Four aircraft are based in Canada. They are operated by energy, steel, metal recycling and manufacturing firms. One leased aircraft, based in Monterrey, Mexico, is operated by international air charter and management firm Execujet.

The aircraft is also popular in South America. Six are based in Brazil, operated by Odebrecht, a large civil engineering and energy company in Rio de Janeiro, Monte Cristalina a closely held Sao Paulo-based holding company, and textile giant Coteminas. Another three are flown by management and air charter companies.

Europe accounts for the second largest concentration of aircraft outside of the Americas. Air Alsie in Sonderborg, Denmark is the world's largest single operator of Falcon 2000LX aircraft, with a fleet of eight aircraft, including six aircraft delivered new from the factory and two more EX aircraft that were converted to the LX configuration. Most of these aircraft are available for charter, but a few are operated only for their owners.

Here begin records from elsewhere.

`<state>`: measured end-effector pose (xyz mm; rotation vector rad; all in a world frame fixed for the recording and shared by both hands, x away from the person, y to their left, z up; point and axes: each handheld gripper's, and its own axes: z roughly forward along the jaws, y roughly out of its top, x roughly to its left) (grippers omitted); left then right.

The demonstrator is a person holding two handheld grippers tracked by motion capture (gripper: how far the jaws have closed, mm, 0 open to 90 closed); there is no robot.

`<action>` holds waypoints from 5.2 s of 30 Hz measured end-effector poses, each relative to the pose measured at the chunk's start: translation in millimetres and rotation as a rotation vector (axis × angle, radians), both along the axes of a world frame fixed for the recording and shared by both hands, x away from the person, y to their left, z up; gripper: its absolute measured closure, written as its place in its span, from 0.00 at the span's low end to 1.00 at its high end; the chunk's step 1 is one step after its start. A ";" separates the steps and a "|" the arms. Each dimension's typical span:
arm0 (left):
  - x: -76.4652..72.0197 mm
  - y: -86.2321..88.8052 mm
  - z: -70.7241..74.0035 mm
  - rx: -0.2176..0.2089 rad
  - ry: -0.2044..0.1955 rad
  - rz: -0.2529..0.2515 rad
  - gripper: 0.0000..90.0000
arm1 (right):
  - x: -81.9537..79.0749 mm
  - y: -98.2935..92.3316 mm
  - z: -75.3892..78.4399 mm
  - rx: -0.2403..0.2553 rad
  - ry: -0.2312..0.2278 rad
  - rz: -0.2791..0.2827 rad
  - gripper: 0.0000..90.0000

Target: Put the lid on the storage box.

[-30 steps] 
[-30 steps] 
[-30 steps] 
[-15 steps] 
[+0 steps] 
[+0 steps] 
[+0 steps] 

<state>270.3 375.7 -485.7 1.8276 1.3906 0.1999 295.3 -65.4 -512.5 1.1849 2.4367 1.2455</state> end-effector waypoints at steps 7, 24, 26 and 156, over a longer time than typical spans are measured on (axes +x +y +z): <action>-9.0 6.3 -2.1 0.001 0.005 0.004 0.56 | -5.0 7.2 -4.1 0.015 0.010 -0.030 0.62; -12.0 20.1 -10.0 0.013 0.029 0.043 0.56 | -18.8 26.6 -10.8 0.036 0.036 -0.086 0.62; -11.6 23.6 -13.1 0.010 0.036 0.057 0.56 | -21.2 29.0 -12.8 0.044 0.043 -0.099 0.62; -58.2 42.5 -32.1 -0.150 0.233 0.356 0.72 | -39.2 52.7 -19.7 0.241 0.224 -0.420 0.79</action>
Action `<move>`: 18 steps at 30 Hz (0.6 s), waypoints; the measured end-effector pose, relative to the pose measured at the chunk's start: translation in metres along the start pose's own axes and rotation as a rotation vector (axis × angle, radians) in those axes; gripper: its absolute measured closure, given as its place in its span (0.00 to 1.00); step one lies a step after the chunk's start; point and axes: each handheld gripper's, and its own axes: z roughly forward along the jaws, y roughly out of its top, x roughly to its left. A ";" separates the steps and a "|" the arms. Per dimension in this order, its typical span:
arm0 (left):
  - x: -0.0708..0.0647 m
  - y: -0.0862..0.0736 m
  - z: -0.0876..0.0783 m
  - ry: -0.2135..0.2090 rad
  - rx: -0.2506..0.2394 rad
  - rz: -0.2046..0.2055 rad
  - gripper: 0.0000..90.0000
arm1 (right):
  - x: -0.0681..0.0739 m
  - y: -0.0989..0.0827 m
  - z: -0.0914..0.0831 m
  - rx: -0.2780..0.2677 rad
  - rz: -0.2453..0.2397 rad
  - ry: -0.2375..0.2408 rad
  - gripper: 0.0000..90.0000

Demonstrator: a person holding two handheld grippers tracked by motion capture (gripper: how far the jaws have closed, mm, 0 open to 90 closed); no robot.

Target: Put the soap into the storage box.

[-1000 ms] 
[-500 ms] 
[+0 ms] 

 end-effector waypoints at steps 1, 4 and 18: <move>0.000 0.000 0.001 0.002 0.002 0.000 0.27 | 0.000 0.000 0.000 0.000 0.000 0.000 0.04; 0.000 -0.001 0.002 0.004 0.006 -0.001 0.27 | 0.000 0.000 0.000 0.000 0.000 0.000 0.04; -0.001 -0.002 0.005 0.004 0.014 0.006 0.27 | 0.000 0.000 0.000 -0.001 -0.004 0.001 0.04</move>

Four aircraft are registered in Italy, three of which are operated by air charter firm Sirio SpA in Milano. Another is flown by Benetton Group, a multinational clothing maker based in Veneto. Six are based in United Kingdom, five in Switzerland, two in Austria, and one each is operated by BASF in Germany, BGL Overseas Finance in Belgium, Corporate Jets XXI in Barcelona and Global Jet in Luxembourg. The only aircraft with a French registration, other than those yet to be delivered by Dassault, is operated by the French air force.

Five aircraft have found homes in Turkey with operators in Ankara, Antayla and Instanbul. One each is based in Greece, Israel and Lebanon.

Three aircraft are operated by firms in India including Bajaj Hindusthan, the nation's largest sugar and ethanol producer, infrastructure builder GMR Group and air charter operator Taj Air in Mumbai.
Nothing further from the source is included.